**What you need to do:** From the line containing "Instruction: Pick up" down to the last line of the entries, print each line exactly and leave the pictures out.
★ ★ ★ ★ ★
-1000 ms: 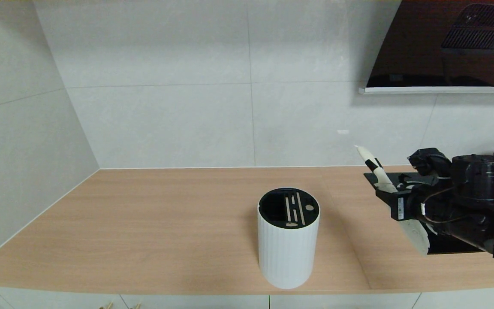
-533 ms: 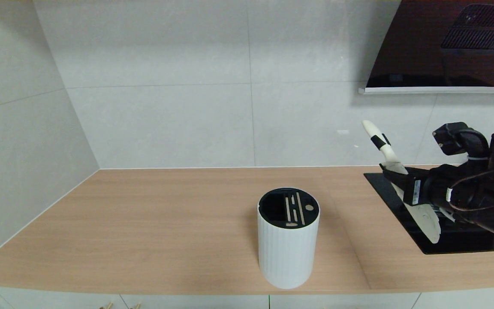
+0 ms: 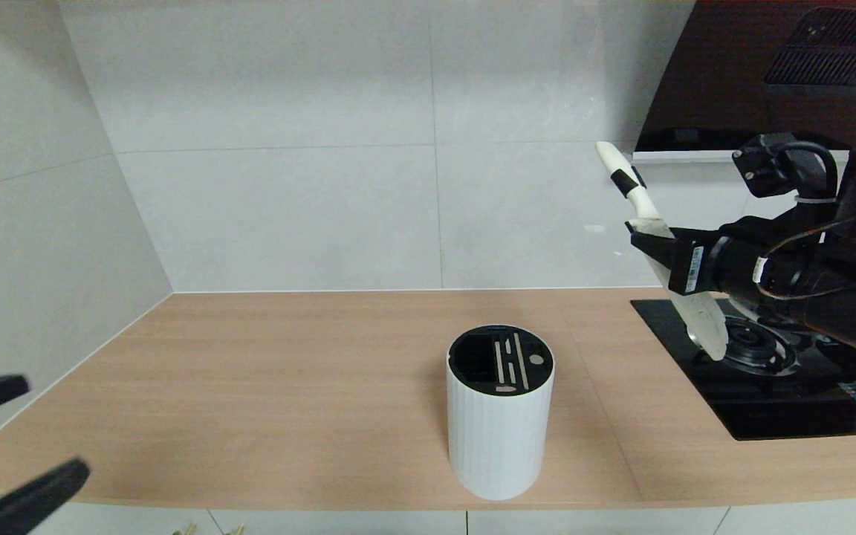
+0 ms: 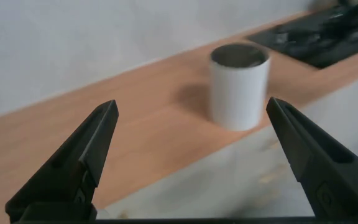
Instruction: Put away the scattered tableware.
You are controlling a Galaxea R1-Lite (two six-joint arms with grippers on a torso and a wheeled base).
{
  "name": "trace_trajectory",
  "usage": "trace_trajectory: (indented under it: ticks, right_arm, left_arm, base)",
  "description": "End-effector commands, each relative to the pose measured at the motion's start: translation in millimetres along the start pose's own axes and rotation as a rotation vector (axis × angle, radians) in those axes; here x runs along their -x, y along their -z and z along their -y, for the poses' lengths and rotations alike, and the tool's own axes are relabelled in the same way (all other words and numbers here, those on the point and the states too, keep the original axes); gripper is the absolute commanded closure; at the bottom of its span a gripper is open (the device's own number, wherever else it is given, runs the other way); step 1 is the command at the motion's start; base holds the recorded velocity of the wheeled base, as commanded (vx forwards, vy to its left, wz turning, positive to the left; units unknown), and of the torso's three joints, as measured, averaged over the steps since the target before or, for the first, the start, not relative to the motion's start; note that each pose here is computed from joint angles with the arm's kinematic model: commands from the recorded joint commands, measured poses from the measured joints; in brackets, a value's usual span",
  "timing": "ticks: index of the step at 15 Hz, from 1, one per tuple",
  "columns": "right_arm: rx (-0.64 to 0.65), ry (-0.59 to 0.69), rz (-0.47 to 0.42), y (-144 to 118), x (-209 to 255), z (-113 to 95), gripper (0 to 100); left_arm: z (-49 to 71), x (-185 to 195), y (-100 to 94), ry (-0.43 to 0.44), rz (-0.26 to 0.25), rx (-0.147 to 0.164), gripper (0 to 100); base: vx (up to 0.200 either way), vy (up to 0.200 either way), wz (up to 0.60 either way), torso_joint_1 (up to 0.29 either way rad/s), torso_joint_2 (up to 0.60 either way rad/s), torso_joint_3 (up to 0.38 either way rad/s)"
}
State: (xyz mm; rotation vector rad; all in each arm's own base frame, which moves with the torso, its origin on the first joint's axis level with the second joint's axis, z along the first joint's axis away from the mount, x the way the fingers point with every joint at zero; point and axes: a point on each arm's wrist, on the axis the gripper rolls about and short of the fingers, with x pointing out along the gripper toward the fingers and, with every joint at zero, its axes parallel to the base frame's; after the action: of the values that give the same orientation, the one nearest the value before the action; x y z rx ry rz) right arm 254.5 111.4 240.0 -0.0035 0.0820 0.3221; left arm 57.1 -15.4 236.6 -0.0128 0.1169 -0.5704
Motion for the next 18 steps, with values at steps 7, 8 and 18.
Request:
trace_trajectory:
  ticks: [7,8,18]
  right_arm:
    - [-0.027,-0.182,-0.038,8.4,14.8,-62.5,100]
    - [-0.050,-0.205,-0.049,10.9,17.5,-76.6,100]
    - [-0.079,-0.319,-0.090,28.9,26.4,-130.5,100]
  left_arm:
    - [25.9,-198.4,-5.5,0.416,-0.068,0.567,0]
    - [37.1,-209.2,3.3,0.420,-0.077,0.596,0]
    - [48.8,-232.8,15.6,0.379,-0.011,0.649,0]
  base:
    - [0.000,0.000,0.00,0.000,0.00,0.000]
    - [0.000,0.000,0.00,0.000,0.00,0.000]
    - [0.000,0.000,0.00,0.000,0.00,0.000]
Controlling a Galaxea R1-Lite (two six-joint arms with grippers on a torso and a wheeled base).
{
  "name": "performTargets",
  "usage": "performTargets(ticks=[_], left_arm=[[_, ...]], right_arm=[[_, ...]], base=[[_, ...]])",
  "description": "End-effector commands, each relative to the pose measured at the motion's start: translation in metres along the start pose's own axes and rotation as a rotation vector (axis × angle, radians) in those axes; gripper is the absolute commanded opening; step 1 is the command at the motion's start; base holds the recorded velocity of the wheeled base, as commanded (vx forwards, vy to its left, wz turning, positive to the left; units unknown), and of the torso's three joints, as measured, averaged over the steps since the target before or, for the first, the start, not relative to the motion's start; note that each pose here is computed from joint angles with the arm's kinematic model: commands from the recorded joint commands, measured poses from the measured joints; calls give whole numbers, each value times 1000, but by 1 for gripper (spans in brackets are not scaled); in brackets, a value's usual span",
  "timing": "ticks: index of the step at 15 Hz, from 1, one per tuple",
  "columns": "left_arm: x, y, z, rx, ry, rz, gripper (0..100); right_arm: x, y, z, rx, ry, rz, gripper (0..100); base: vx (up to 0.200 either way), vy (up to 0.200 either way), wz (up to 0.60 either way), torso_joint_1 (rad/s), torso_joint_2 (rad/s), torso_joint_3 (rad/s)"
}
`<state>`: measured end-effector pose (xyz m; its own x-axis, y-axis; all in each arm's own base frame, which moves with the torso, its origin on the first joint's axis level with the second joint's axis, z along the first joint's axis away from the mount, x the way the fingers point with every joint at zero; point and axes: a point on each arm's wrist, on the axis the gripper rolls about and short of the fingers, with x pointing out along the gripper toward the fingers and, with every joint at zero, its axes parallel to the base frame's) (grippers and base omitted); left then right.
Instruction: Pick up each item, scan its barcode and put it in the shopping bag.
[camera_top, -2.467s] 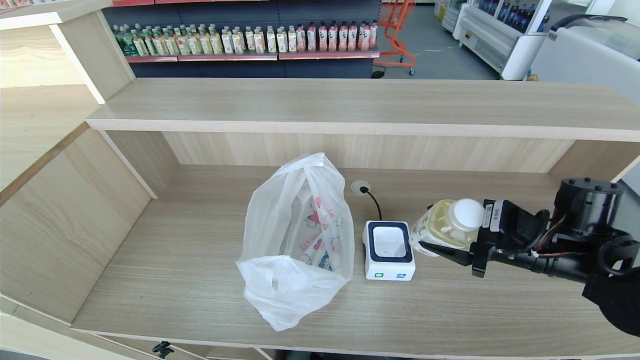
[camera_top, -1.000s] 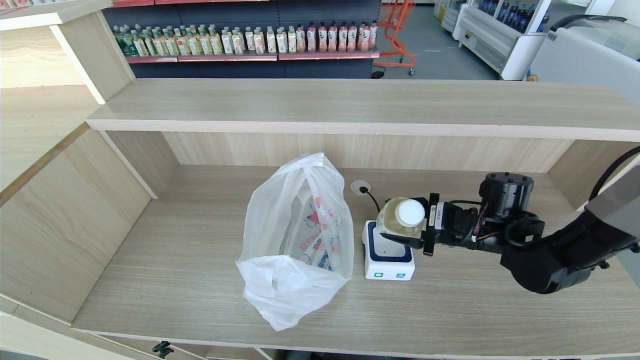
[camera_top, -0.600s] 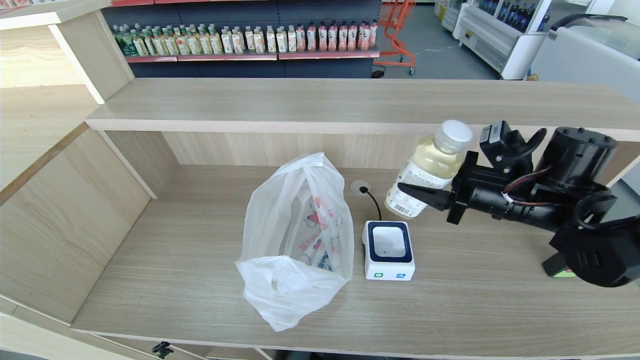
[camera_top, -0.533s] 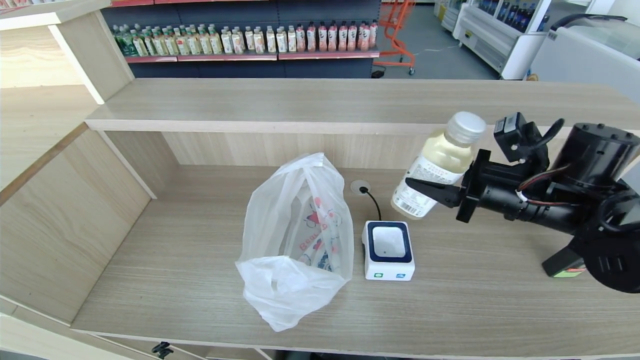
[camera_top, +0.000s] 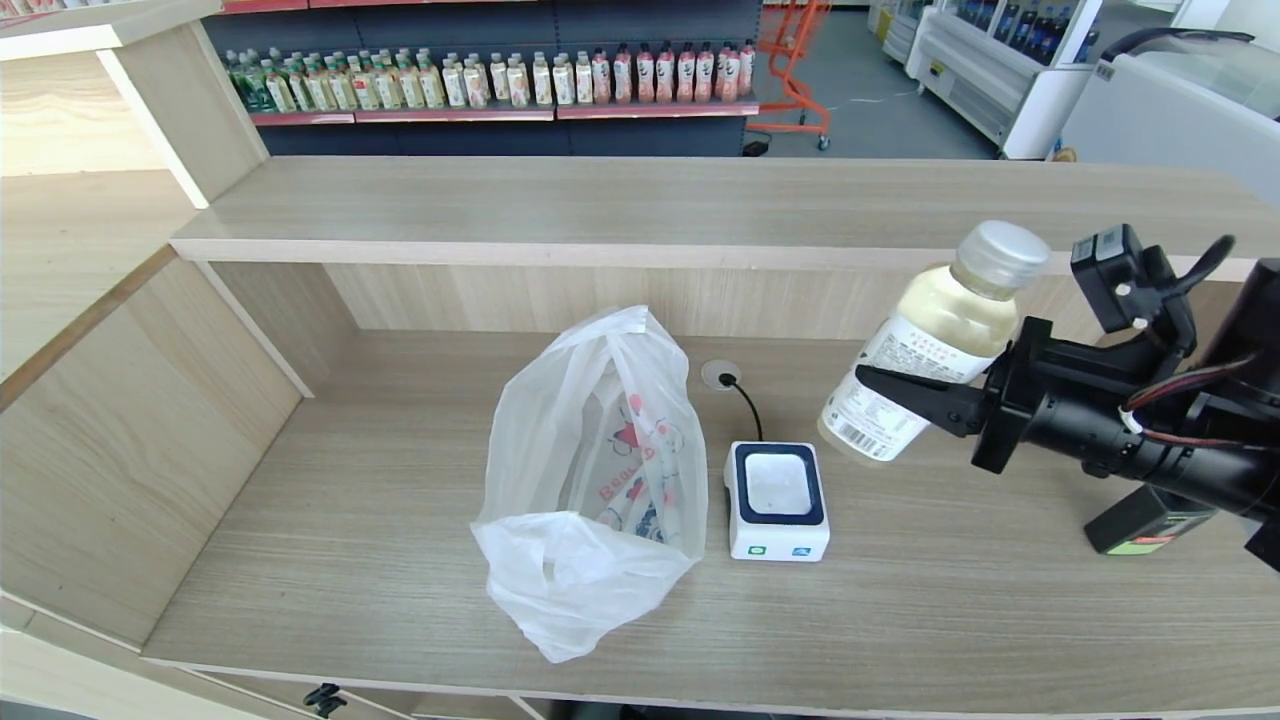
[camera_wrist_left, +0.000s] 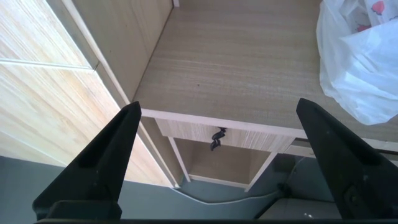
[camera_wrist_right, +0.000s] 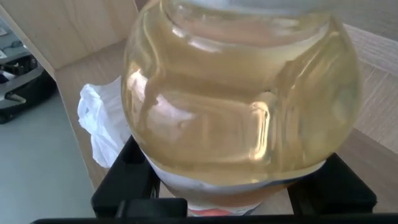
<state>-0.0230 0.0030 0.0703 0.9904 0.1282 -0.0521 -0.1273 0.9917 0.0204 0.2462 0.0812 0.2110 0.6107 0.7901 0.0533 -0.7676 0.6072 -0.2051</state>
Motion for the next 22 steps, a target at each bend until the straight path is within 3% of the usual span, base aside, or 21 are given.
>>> performTargets(ticks=[1,5,9,14,17,22], left_arm=[[0,0,0,-1,0,0,100],[0,0,0,0,0,0,100],[0,0,0,-1,0,0,100],[0,0,0,-1,0,0,100],[0,0,0,-1,0,0,100],[0,0,0,-1,0,0,100]], right_arm=[[-1,1,2,0,-6,0,0],[-2,2,-2,64,11,-21,0],[0,0,-5,214,28,-80,0],[28,-14,-8,406,95,-289,0],[52,-29,-19,409,105,-326,0],[119,-43,-50,387,122,-271,0]], base=[[-200,0,0,2,2,2],[-50,0,0,5,1,-1],[-200,200,0,12,2,0],[-40,40,0,0,-1,1],[0,0,0,0,0,0],[0,0,0,0,0,0]])
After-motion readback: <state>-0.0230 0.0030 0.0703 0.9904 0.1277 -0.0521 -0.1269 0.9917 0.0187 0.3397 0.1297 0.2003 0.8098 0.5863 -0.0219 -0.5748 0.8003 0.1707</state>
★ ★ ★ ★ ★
**Output for this exercise:**
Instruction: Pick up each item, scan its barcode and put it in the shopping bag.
[camera_top, -2.467s] 
[camera_top, -1.000s] 
[camera_top, -0.600s] 
[camera_top, -0.533s] 
[camera_top, +0.000s] 
[camera_wrist_left, +0.000s] 
[camera_wrist_right, +0.000s] 
<state>-0.0230 0.0030 0.0703 0.9904 0.1282 -0.0521 -0.1273 0.9917 0.0204 0.2462 0.0812 0.2110 0.6107 0.7901 0.0533 -0.7676 0.6072 -0.2051</state>
Motion for the next 22 steps, a target at each bend until the straight path is within 3% of the usual span, base aside, or 21 are given.
>>> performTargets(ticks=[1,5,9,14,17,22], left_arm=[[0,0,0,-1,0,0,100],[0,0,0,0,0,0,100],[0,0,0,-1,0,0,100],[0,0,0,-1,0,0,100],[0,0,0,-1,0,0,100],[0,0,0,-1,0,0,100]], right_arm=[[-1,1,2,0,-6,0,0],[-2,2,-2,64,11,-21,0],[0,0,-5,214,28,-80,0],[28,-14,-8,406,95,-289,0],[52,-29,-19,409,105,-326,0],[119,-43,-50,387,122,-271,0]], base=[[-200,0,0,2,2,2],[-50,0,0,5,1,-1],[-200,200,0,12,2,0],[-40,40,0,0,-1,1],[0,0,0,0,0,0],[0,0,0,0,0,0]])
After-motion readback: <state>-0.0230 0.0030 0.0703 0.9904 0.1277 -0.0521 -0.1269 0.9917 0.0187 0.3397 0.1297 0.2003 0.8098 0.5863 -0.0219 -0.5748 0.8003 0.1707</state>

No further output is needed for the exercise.